The film cleverly juxtaposes flashbacks to Dahmer's early life with the meeting of Dahmer and his (intended) last victim. This allows the viewer to contemplate Dahmer's slide into madness, with special attention paid to the contrast between the confusion and pain of his teenage years with the seemingly emotionless monster he became. The grim tone is leavened by flashes of black humor, but not to the detriment of the serious subject matter.
Jeremy Renner, in the title role, was excellent. Renner really caught the flat, affectless delivery of someone who knows he's a monster, and has gone to great lengths (mostly alcoholic) to block out his sense of morality. He got that creepy look in the eyes, the combination of "little boy lost" and "great white shark" we can see in Dahmer's trial photos. Renner was especially good as the teenage Dahmer. Aside from looking startlingly young, he displayed a touching vulnerability and helplessness even as he commits and covers up his first murder.
Bruce Davison as Jeffrey's father Lionel Dahmer was quite good, and came off as concerned, sympathetic, and completely ineffectual. Artel Kayaru as "Rodney" (who takes the place of the real-life Tracy Edwards, who escaped Dahmer and alerted the police) gives an outstanding debut performance. His vibrant persona provides a wonderful contrast to Dahmer's phlegmatic manner.

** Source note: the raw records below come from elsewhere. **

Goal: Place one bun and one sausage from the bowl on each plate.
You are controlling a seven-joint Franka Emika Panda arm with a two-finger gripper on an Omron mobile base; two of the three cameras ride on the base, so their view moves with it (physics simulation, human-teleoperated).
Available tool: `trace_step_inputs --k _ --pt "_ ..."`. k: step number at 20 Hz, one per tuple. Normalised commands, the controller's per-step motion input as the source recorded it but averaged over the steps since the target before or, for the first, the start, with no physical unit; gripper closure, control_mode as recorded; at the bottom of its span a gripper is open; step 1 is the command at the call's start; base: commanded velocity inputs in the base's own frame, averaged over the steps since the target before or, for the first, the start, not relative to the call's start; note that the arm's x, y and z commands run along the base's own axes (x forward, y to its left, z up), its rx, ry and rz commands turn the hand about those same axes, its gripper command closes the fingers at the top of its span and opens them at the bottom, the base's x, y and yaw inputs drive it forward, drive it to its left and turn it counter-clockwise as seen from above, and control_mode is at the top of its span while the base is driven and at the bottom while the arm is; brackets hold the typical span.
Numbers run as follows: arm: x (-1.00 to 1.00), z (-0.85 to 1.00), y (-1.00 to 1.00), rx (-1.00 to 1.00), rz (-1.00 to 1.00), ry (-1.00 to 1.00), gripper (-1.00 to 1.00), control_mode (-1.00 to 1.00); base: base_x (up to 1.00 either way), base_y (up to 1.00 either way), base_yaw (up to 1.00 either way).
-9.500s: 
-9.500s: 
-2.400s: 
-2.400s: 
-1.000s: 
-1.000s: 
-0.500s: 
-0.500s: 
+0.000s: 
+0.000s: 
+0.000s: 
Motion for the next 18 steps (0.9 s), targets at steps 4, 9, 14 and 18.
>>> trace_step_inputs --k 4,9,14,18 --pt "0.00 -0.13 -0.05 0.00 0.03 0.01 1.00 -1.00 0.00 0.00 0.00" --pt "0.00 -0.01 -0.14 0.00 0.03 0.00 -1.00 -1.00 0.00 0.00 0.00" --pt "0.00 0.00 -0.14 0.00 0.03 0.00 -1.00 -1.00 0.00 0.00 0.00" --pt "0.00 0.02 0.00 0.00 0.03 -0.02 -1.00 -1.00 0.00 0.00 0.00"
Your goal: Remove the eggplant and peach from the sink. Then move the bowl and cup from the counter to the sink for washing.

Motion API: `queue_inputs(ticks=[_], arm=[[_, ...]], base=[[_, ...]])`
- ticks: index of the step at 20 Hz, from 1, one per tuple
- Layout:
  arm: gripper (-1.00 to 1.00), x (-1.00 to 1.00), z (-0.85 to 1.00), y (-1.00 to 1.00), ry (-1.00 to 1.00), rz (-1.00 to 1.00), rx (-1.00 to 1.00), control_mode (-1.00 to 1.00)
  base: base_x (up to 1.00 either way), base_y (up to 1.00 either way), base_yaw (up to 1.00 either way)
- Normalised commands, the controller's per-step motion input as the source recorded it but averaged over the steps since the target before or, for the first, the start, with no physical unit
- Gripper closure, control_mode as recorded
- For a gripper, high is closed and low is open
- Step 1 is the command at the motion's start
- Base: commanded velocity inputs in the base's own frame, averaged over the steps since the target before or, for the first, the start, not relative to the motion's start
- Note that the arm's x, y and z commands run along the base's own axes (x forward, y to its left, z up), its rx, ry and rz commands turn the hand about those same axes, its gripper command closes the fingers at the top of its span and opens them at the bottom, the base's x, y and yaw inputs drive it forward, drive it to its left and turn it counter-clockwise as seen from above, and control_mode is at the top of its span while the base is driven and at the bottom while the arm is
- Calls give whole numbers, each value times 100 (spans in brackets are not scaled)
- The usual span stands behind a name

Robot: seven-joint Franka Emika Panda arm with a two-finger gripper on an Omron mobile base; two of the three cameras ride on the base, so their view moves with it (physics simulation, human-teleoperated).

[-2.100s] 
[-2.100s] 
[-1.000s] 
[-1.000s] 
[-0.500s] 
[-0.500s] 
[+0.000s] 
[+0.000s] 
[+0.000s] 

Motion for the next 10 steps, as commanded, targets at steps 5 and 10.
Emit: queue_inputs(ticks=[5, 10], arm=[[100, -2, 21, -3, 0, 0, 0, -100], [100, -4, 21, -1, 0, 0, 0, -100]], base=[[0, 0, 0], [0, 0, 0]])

I did feel that the movie was lacking in several areas. Some of the transitions between past and present were confusing, but once I clicked with the film's rhythm it didn't bother me. Rodney's motivations were obscure - why he would return to the apartment of a man who just tried to strangle him? The denoument was abrupt, relying on a sudden cut to the standard "Jeffrey Dahmer was charged with 16 counts of murder..." title card.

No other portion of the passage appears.